When directly responding to peers’ posts, you must answer the following questions
1. Do you believe that your peer has correctly categorized Amanda’s response to the reverse bear trap? Explain why or why not using examples from the course materials and the video.
2. Analyze how your peer indicated s/he would handle the reverse bear trap if s/he was in Amanda’s position. Which school of ethics do you think it falls under? Provide examples from the course materials and his/her response that supports your position
3. Analyze how your peer indicated s/he would handle the reverse bear trap if s/he was in the other victim’s position. Which school of ethics do you think it falls under? Provide examples from the course materials and his/her response that supports your position
4. Does his/her response to the Categorical Imperative question align with his/her responses to the previous questions? Explain why or why not.

Discussion 1- J.R
I believe that it could have been utilitarianism that drove Amanda as she would not have known she was hurting anyone. Jigsaw told her that her cellmate was already dead, which had been a lie, and she had operated under that given information. In her mind, there would only be a benefit to herself and no loss to anyone by cutting out the key, and thus meeting the “majority over minority” morality that utilitarianism is known for. It is most likely not Virtue Ethics as it asks that we not be bad people, and desecrating a corpse is generally frowned upon. It is also impossible to have been Formalism either, as body desecration is likely universally looked down on as immoral.
If I were in Amanda’s place, I think that I would panic and rush into it without thinking about it from a moral standpoint at all. Self-preservation would probably be the only thing on my mind at the time. I would just be rushing to beat the timer once I heard it ticking behind my head, especially after seeing the demonstration of a reverse bear trap completely destroying the mannequin head.
If I were in the victim’s place, I would probably have just accepted it. As unfortunate as it would be to not live through the game, I’m not even sure how long I would have to think about it considering she would’ve been cutting by the time I woke up. At the very least I’d want her to feel bad about it later.
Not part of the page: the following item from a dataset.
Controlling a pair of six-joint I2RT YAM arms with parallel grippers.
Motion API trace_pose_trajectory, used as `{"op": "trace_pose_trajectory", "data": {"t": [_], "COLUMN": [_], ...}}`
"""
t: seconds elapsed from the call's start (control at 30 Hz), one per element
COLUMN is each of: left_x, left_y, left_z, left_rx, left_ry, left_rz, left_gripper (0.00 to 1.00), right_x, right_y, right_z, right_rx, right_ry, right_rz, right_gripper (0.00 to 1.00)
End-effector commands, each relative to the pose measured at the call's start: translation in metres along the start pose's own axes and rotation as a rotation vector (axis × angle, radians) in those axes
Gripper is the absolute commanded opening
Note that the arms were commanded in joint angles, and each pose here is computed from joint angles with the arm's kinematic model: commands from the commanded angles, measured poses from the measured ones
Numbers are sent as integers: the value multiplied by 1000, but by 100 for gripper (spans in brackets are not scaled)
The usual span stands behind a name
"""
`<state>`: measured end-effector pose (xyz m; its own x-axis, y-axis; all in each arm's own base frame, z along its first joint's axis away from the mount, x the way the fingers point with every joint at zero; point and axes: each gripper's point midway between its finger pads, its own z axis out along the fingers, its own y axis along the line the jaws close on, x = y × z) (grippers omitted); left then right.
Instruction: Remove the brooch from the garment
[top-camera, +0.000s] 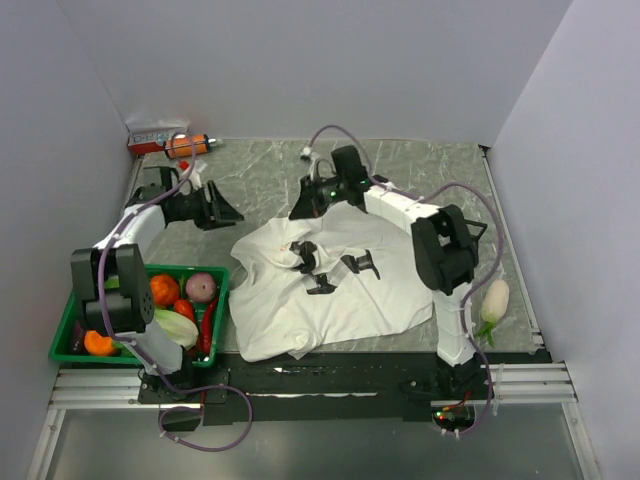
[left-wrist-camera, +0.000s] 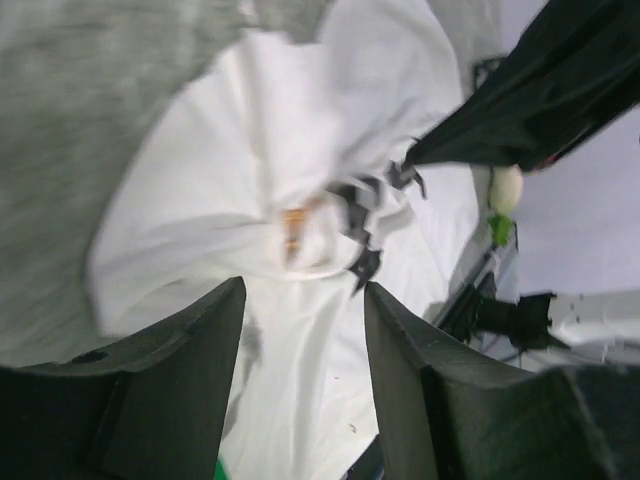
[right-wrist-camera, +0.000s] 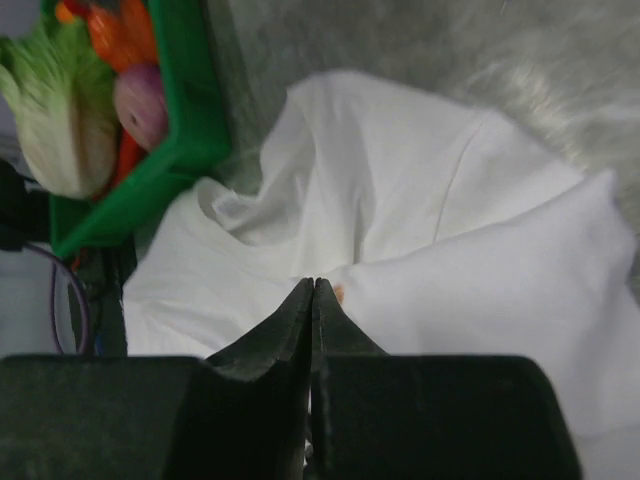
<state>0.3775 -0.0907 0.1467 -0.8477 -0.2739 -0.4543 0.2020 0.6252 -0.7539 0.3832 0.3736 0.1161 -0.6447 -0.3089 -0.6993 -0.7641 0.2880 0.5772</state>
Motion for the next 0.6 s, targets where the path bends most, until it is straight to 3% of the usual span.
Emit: {"op": "trace_pose_trajectory", "data": {"t": [0.0, 0.13, 0.23, 0.47, 0.57], "left_x": [-12, -7, -6, 17, 26], "left_y": [-48, -75, -63, -17, -5], "left_z": [22, 50, 66, 77, 87], "left_rx": [187, 274, 244, 141, 145], "left_ry": [10, 32, 64, 149, 178], "left_rz": [192, 266, 233, 86, 23], "left_gripper": [57, 58, 57, 55, 55], "right_x": [-61, -66, -62, -11, 15], "right_y": [29, 30, 27, 8, -2], "right_z": [-23, -23, -18, -3, -2], "right_rx": [-31, -24, -40, -72, 3], "right_ry": [-226, -272, -239, 4, 105], "right_rz": [-28, -23, -89, -189, -227], "right_gripper": [3, 3, 8, 42, 46]}}
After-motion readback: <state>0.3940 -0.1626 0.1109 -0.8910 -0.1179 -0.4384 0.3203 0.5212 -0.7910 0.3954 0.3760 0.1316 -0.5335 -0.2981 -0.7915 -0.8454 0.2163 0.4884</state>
Categorical Imperative is unlikely to be applicable, given that Jigsaw’s game takes place effectively disconnected from a functioning society. Jigsaw’s rules matter more than societal norms and morals in his games. Formalism works the way it does because it assumes that immoral actions set bad precedents towards universalizing an act, but in one of Jigsaw’s games there is a pretty quick understanding that whatever happens inside the game would not carry back over into the rest of society morally. In contrast, the Hypothetical Imperatives would absolutely apply as they are driven completely by desire and not morality, especially with every victim’s desire being to live.

Discussion 2- L.B
Of the three schools of thought, I believe the Utilitarianism theory best describes the theory used to make Amanda’s decision. I made this choice because her actions focused on the ultimate consequence; her survival. Although Utilitarianism is “other-regarding,” meaning that others must be considered, Amanda initially believed the other person to be dead, leaving her the only alive person in the room. Upon discovering he was still alive, she had no knowledge of why he was initially unconscious and had no reason to believe that they would both end up dead. By saving herself, she could ensure at least one person had a chance to survive.
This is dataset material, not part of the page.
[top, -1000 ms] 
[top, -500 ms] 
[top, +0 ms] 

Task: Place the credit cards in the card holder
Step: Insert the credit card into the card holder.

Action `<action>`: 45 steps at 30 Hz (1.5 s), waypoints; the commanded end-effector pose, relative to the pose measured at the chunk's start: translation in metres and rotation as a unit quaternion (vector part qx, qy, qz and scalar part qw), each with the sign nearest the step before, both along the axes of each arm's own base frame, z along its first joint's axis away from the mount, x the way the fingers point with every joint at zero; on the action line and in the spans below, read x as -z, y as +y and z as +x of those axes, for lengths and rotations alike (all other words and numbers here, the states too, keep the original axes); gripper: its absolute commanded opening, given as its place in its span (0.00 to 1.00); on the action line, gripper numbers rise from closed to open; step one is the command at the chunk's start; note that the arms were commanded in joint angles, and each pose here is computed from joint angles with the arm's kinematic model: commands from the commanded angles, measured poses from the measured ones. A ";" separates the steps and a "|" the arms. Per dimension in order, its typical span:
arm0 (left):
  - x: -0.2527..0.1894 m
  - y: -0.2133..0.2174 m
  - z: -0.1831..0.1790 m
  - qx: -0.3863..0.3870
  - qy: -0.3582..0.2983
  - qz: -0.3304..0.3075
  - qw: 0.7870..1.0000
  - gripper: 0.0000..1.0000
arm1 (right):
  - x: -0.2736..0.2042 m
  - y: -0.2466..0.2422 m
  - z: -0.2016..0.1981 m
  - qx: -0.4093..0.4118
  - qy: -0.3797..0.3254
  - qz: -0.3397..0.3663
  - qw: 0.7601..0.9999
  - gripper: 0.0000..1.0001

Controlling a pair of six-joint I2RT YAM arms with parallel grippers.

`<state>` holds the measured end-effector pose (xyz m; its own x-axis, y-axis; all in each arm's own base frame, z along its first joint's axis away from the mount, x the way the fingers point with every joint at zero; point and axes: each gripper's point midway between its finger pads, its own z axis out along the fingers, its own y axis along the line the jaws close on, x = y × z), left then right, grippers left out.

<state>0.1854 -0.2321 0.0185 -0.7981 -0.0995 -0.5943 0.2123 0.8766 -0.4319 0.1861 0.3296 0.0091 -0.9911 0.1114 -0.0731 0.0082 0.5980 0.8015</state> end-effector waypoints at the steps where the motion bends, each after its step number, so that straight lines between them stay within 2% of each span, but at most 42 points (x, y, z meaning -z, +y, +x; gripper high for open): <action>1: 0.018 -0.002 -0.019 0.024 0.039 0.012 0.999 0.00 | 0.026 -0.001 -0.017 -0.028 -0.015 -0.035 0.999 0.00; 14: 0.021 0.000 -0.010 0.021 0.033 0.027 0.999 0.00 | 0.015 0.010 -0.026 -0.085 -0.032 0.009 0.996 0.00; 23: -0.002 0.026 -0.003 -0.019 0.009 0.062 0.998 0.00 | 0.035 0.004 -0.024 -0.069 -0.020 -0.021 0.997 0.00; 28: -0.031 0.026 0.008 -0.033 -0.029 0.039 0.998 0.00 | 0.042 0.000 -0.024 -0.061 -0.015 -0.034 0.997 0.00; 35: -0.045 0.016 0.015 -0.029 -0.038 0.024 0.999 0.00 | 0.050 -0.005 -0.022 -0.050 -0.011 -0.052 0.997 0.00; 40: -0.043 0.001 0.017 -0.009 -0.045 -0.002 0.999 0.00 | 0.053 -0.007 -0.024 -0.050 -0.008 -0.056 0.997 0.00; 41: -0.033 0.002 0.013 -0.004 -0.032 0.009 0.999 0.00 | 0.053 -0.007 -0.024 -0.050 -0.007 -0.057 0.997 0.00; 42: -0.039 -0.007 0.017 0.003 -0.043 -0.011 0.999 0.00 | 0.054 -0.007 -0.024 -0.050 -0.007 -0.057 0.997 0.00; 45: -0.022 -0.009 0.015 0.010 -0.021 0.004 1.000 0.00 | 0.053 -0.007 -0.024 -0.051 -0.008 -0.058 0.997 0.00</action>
If I were in Amanda’s position, I would have taken the same steps to save my own life. The situation leaves no room for moral debate due to the timer, but there would be internal conflict. Killing another person goes against my instincts, but even a split-second decision like a thought would require some thought because you have to acknowledge your instinct to help others versus save your own life.
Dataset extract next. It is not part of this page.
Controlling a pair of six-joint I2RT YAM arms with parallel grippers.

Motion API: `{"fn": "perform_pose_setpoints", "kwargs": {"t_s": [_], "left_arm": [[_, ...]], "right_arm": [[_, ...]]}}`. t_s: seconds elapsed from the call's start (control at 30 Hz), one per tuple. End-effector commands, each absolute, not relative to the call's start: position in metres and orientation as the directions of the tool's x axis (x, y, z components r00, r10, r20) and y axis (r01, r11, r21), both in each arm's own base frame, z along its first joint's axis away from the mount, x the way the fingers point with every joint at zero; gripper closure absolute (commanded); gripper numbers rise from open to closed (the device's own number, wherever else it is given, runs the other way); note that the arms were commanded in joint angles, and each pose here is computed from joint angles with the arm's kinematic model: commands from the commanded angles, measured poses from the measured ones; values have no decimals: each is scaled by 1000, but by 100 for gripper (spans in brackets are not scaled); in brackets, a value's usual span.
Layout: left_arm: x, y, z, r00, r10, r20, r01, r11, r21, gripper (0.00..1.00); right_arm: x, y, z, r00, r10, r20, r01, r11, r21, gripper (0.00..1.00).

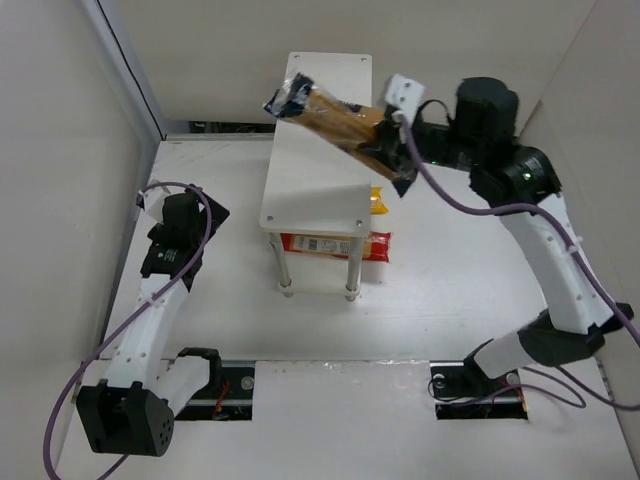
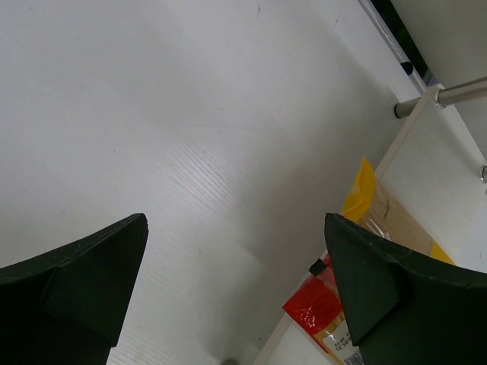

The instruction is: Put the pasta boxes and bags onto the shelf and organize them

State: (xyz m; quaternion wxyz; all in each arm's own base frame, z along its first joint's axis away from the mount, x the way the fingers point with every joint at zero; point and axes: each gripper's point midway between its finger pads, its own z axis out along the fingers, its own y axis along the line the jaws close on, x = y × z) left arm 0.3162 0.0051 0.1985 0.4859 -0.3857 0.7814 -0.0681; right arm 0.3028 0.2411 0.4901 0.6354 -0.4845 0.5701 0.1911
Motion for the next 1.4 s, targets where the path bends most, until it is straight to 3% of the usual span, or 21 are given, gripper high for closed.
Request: {"fn": "perform_pose_setpoints", "kwargs": {"t_s": [0.0,0.13,0.37,0.43,0.47,0.5,0.53,0.8,0.9,1.07,1.1,1.3,1.37], "left_arm": [[322,1,208,-202,-675,-710,-490,697,-523,0],[322,1,208,-203,-675,-710,-490,697,-523,0],[321,3,204,-197,-679,-708,-504,689,-521,0],[322,3,202,-203,-678,-706,-508,690,-516,0],[322,3,201,-203,-678,-706,-508,690,-516,0],[322,3,201,-203,-678,-706,-508,690,-516,0],[322,3,201,-203,-678,-706,-508,690,-516,0],[322,0,208,-203,-683,-702,-487,692,-532,0],[322,0,212,-201,-683,-703,-486,692,-534,0],[315,3,226,-167,-687,-708,-486,682,-547,0],[314,3,227,-160,-687,-709,-481,681,-552,0],[310,0,232,-146,-698,-701,-454,677,-580,0],[311,-2,236,-145,-700,-699,-443,678,-587,0]], "right_arm": [[291,269,525,411,-332,-849,-731,436,-525,100],[323,310,490,313,-448,-837,-726,456,-515,100],[340,319,468,211,-526,-824,-698,509,-504,99],[340,314,469,204,-533,-821,-686,521,-508,80],[340,314,469,198,-528,-826,-688,526,-501,59],[338,312,474,207,-519,-829,-682,531,-502,23],[336,310,480,217,-508,-834,-676,538,-504,0],[302,299,522,337,-382,-860,-682,532,-503,0],[305,270,531,255,-328,-910,-612,674,-414,0],[341,148,517,73,-171,-983,-296,937,-185,0],[351,134,485,-15,-128,-992,-254,960,-120,0],[358,37,387,-161,-12,-987,-9,1000,-10,0],[360,22,326,-252,105,-962,80,993,87,0]]}}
As the other victim on the floor, I would want Amanda to slit my throat and keep me unaware of what was going on! If it is inevitable that I am going to die, for whatever reason, I would want this to end as painlessly as possible. To be disemboweled and awake is cruel, even in this circumstance. Also, I do not want to watch Amanda’s head get ripped off and then lay there waiting to die or take creative liberty and wonder what torture I face. This is just a movie, but even in real life, I think it is better to go in my sleep!
The categorical imperatives do not apply in this situation. One has the option of standing by and watching another be killed or risk allowing yourself to be killed. The timing factor pushes the decision-making act, with little time for thought about all of the implications of the decision. If one were to begin the debate of which categorical imperative applies: do not kill, protect the weak, do not kill yourself, and so on, the philosophical debate would begin internally, and the clock would run out, effectively eliminating all chances of survival for all parties involved.

Discussion 3- S.G
During the required video clip of the movie Saw of the reversed bear trap, Amanda (the original victim) seems to be in a great panic and fear while being given a choice to continue being able to live. During the scene, it appears she has a decision to make that would require saving her own life or spearing another not knowing the odds. With a limited time frame, she is forced to act quickly. We see that she ends up killing an unnamed individual and saves herself.
The school I believe Amanda’s response corresponded with was the Consequentalism. Consequentalism focuses on the actions that are ‘right’ as long as they have benefical consequences (Williams & Arrigo, 2012).By Amanda doing something morally wrong (her killing the unnamed victim) lead into something “good” (saving her life). At her point in her own place, she was thinking about her survival, not anyone else.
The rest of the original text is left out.